• [WORK REQUIRED] Find the word "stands" in the material below and gather every line that contains it.

• [RECORDS TO PROCESS]
· · · · ·

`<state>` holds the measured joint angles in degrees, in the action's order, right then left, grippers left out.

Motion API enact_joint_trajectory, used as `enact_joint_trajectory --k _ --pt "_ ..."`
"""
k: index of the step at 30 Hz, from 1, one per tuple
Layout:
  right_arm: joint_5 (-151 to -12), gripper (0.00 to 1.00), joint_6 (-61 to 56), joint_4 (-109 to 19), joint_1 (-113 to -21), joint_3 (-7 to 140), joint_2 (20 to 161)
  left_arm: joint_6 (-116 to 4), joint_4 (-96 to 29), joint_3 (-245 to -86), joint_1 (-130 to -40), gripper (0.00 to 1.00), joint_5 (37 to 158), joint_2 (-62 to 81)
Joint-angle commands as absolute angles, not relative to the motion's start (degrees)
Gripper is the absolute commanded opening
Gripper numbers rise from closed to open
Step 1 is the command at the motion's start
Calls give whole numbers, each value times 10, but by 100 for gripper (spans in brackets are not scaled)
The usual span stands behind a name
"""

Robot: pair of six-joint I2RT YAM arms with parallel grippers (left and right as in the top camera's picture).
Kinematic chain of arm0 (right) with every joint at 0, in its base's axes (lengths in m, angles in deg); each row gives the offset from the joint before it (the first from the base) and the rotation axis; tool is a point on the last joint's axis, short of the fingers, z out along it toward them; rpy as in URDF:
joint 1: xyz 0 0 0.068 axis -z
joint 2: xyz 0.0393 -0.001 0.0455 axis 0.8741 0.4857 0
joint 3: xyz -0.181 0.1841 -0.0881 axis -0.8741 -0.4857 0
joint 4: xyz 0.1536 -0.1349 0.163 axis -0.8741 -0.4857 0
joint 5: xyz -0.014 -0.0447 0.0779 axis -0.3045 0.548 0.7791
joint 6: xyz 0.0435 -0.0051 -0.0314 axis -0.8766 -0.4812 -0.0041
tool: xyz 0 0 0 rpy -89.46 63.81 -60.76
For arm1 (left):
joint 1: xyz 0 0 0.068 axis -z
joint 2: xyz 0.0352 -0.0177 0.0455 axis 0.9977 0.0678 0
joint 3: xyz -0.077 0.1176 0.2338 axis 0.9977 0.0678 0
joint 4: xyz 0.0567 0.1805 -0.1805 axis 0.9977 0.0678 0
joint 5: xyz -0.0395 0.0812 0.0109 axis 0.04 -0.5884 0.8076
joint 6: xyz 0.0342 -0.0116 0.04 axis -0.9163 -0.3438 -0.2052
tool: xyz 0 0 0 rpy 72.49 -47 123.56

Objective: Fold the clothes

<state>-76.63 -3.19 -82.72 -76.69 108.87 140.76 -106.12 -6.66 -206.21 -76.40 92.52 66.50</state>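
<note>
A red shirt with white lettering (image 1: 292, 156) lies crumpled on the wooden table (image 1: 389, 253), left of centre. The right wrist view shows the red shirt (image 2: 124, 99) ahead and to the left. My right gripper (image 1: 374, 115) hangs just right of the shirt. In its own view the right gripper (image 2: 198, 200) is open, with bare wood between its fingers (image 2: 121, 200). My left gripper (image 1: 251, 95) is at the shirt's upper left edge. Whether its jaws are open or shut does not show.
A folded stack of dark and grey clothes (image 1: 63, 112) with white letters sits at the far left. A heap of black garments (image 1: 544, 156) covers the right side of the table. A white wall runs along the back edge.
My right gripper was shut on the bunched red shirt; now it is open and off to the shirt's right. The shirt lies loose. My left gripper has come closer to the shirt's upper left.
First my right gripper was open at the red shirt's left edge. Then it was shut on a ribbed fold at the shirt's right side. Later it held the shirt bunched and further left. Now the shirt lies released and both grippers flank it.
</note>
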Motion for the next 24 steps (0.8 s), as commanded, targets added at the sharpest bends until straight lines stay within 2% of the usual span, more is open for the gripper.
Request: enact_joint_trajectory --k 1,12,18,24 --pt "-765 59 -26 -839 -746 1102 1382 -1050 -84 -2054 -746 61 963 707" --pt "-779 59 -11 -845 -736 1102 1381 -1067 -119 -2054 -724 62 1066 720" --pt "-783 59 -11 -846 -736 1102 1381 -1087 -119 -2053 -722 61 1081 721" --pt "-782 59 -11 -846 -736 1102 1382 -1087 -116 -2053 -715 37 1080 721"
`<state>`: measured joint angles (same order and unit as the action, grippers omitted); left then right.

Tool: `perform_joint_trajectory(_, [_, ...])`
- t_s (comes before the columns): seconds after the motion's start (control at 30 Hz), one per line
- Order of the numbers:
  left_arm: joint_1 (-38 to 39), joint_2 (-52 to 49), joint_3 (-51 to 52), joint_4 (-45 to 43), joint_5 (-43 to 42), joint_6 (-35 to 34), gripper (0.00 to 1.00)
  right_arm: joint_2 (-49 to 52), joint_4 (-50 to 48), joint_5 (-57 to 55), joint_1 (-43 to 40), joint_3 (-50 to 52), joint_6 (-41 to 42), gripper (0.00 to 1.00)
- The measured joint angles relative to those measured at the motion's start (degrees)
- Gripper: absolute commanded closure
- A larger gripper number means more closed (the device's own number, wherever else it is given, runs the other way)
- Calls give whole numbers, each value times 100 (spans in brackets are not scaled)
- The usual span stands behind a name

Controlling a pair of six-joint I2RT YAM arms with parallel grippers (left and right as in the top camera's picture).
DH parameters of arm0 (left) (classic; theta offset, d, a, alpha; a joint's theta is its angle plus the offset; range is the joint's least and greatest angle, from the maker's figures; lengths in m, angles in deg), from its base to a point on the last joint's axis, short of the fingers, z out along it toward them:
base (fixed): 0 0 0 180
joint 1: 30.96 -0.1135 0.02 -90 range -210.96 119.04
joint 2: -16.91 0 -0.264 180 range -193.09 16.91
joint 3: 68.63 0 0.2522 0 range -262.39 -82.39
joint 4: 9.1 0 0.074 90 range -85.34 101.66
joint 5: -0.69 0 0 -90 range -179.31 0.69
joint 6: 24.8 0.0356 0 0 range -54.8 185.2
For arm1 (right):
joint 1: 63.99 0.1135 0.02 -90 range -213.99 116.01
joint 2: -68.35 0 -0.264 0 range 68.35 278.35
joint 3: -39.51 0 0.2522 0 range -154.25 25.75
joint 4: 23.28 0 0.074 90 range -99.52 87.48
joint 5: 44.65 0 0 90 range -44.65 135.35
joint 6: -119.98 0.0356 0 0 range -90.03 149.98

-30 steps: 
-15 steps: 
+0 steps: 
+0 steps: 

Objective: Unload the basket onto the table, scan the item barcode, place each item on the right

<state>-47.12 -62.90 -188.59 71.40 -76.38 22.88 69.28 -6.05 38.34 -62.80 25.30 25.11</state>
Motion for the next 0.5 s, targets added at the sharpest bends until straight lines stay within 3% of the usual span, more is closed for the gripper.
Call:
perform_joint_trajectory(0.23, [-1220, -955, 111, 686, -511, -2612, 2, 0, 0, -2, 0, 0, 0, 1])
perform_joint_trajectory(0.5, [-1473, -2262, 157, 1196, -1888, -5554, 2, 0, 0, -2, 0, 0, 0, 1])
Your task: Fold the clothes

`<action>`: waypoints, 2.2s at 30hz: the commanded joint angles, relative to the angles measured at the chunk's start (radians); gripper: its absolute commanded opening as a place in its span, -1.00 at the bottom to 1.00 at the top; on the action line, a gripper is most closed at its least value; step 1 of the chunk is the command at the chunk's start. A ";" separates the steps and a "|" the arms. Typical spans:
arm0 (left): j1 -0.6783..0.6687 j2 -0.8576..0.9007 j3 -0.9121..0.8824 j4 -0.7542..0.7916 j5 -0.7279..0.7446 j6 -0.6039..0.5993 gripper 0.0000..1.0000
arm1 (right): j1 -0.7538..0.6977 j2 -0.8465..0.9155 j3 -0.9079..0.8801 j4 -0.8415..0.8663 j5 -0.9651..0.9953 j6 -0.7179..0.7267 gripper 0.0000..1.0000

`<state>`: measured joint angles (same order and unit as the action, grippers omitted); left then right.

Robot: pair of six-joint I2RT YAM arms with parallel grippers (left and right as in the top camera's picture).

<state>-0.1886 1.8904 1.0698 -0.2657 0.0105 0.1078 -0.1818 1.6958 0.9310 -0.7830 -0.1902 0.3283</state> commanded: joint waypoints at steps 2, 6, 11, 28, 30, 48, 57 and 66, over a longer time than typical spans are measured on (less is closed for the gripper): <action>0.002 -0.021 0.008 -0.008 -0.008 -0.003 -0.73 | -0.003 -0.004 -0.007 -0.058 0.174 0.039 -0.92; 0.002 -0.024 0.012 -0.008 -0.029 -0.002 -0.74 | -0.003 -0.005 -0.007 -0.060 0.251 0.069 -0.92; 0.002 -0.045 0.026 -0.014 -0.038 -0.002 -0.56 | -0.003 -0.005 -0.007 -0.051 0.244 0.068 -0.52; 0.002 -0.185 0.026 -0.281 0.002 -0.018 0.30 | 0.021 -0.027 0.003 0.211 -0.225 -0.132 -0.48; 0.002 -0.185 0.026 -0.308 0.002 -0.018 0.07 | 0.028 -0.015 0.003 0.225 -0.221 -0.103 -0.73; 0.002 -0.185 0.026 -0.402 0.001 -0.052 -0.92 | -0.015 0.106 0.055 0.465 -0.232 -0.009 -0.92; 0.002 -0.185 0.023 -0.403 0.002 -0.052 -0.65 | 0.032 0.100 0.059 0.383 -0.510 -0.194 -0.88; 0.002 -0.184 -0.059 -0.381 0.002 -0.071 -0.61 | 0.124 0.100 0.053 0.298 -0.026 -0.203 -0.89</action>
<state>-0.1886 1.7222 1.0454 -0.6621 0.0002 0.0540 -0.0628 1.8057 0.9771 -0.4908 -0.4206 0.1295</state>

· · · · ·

• [RESULT]
The usual span stands behind a name
- The usual span stands behind a name

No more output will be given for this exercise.